▸ **Exercise brief**: The answer must consist of every line below that contains the word "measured".

:::::

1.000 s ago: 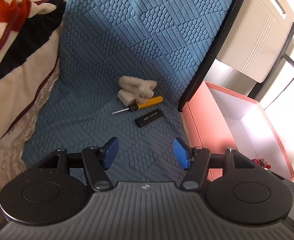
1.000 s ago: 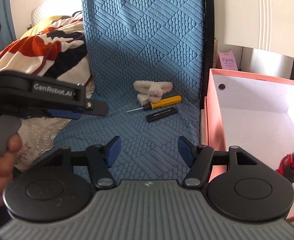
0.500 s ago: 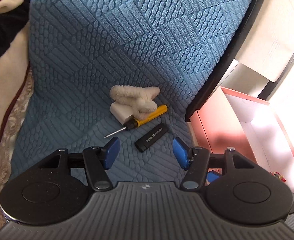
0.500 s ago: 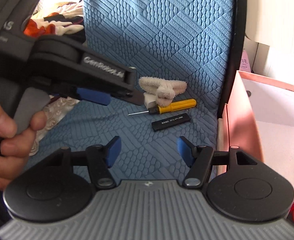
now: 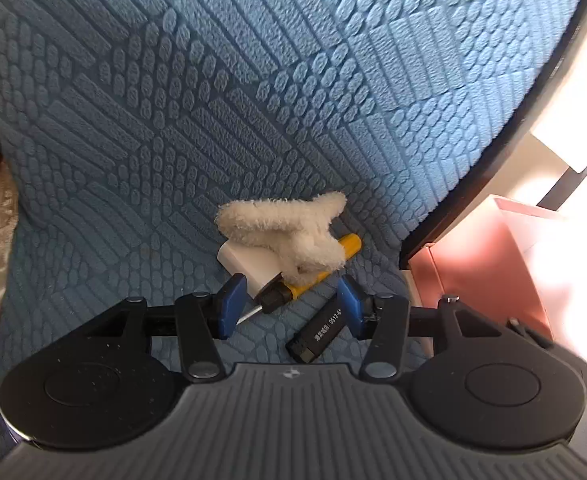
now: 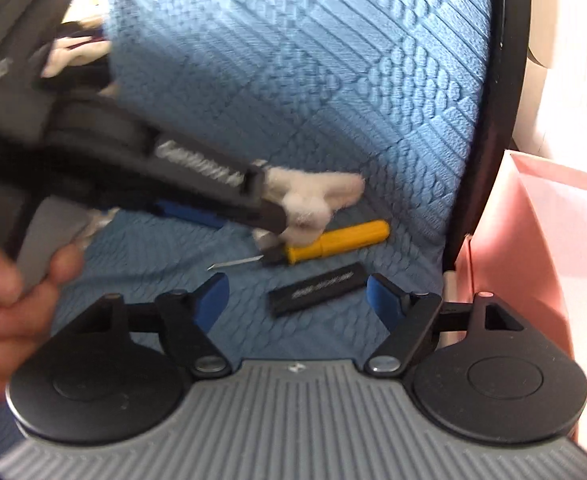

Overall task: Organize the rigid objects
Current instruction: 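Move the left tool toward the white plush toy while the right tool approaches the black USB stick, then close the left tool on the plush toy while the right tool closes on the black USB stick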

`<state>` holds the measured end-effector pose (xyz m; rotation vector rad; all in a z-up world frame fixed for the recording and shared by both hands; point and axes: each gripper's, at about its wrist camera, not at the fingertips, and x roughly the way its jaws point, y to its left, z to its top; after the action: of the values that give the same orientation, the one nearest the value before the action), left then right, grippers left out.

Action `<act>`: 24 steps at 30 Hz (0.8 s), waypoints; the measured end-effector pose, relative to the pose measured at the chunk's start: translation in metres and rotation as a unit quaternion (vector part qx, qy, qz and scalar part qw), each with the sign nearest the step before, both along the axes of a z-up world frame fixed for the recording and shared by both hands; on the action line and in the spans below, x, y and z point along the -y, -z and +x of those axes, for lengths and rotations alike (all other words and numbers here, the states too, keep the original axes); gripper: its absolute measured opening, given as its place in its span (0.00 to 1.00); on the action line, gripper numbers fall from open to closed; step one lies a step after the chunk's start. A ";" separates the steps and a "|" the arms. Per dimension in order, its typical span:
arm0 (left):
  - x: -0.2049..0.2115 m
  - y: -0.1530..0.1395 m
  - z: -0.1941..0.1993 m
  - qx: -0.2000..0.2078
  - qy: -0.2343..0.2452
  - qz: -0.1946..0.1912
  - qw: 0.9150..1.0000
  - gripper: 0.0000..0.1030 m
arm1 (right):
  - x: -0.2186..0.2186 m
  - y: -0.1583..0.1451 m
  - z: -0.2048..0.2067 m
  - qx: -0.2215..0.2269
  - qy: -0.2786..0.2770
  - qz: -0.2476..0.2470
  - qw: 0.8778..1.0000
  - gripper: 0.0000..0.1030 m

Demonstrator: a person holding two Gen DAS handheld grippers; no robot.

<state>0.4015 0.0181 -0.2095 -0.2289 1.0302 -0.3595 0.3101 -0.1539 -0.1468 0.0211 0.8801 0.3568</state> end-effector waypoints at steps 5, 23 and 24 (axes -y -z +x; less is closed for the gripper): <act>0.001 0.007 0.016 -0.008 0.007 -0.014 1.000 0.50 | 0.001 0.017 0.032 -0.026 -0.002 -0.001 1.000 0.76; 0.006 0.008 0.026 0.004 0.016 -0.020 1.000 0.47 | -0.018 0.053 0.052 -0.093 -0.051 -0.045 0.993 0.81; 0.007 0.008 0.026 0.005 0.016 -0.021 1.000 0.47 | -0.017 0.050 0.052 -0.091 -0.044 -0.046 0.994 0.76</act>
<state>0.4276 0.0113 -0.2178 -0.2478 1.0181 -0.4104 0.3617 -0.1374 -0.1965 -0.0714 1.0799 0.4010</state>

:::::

▸ **Your response**:
`<state>` holds the measured end-effector pose (xyz m; rotation vector rad; all in a z-up world frame fixed for the recording and shared by both hands; point and axes: each gripper's, at about its wrist camera, not at the fingertips, and x roughly the way its jaws point, y to its left, z to its top; after the action: of the values that give the same orientation, the one nearest the value before the action), left then right, grippers left out.
Action `<act>`: 24 steps at 30 Hz (0.8 s), waypoints; the measured end-effector pose, relative to the pose measured at the chunk's start: translation in metres and rotation as a unit quaternion (vector part qx, qy, qz and scalar part qw), each with the sign nearest the step before, both along the axes of a z-up world frame fixed for the recording and shared by both hands; on the action line and in the spans below, x, y and z point along the -y, -z and +x of those axes, for lengths and rotations alike (all other words and numbers here, the states too, keep the original axes); gripper: its absolute measured opening, given as its place in its span (0.00 to 1.00); on the action line, gripper numbers fall from open to closed; step one lies a step after the chunk's start. A ";" separates the steps and a "|" the arms. Per dimension in order, its typical span:

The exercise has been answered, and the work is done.